Like the Dutch, the British appointed Amerindian captains in the Barima, Barama and Waini, among other places, and unlike the Dutch they also began establishing mission stations in the interior. Up until 1850, the nearest Venezuelan post to Essequibo was thirty to forty miles west of the Amakura.

In 1840 the British Government decided to take the matter of the border in hand, and employed Robert Schomburgk to make a provisional survey of the frontiers of the then British Guiana. The results of his surveys were intended as a statement of the British claim.

Schomburgk, a Prussian (German) by birth,¹ was retained by the British on account of his familiarity with the colony. Between 1834 and 1839 he had been employed by the Royal Geographical Society to explore Guiana, in the pursuit of which goal he had made three separate journeys into the interior.

In 1839 Schomburgk produced a map, showing a boundary line dividing British Guiana and Venezuela, which had its origins in an eighteenth century map drawn by a French cartographer. This line had been copied by subsequent map-makers, among them Arrowsmith, whom Schomburgk had used as the source for the line on his map. What these cartographers had done, in fact, was to divide the two territories by selecting a geographical line which more-or-less followed the watershed between the Orinoco and Essequibo river.

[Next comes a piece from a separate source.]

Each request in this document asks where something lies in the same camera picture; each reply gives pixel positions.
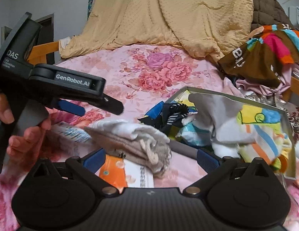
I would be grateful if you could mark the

At this point, of course Schomburgk had undertaken no boundary surveys as yet and was in the employ of the Royal Geographical Society, and not the British Government. After he had completed some surveying for the latter, he produced a completely different line from the 1839 one, which he submitted to Henry Light, the Governor of the time.

As a consequence of bureaucratic torpor, this official line was not published for very many years, and in the meantime, Schomburgk's 1839 line erroneously appeared on colony maps. In 1885, the Colonial Office awoke from its slumber, and requested the publisher of official maps to correct the mistake. The Schomburgk line representing the British statement of claim, therefore, was not shown on maps until 1887.

This apparent alteration in the Schomburgk line was to be seized upon later by the Venezuelans, who were to maintain that the 1839 line was the true statement of the British claim which had been submitted by Schomburgk. They were eventually to refer to the "capricious" or "elastic" Schomburgk line.

Schomburgk did more than just survey the frontier; he also placed markers. This was to produce an immediate response from the Venezuelans, who had won their independence from Spain some years earlier. The British Government quickly disassociated itself from Schomburgk's actions, and subsequently removed the markers.

The markers aside, Schomburgk's boundary surveys on their own account provoked a reaction from the neighbouring state. In 1844 they made their first official statement of claim to the Essequibo – that is, to all the land west of the Essequibo river. Its preposterous nature was not lost on the British Government – the Spaniards had never made such a claim and they immediately rejected it, offering an alternative line which began at the Moruka. This in turn was rejected by the Venezuelan Government.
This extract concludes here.